# [Action item]
Please write out all of the data below exactly, without including the pictures.

*** Information shown Section Begins ***

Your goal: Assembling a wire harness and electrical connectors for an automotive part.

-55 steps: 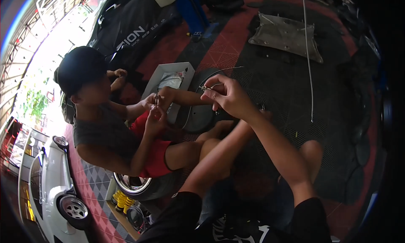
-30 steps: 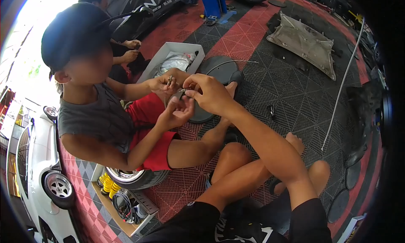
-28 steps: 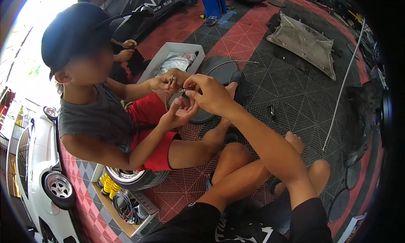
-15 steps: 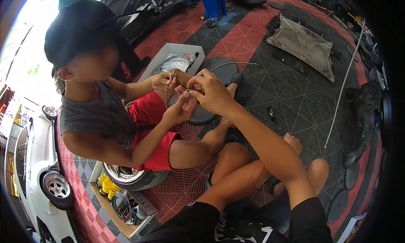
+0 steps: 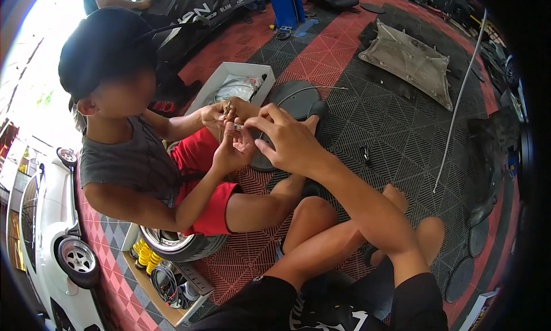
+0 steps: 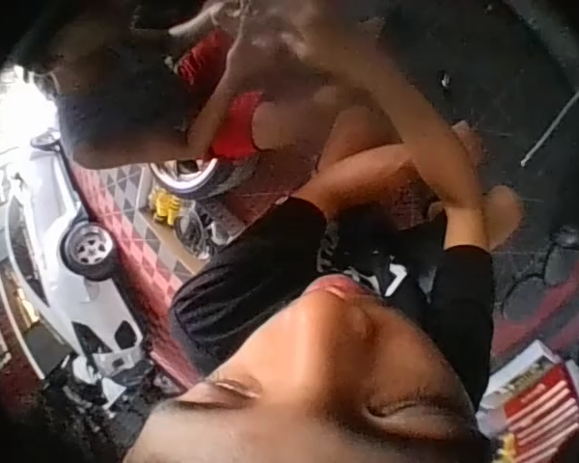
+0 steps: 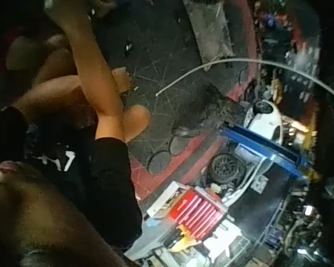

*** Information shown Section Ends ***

# [Result for this task]
Your goal: Assembling a wire harness and electrical connectors for an automotive part.

-55 steps: 
-30 steps: 
-28 steps: 
-15 steps: 
+0 steps: 
+0 steps: 
+0 steps: 

With that, the answer is finished.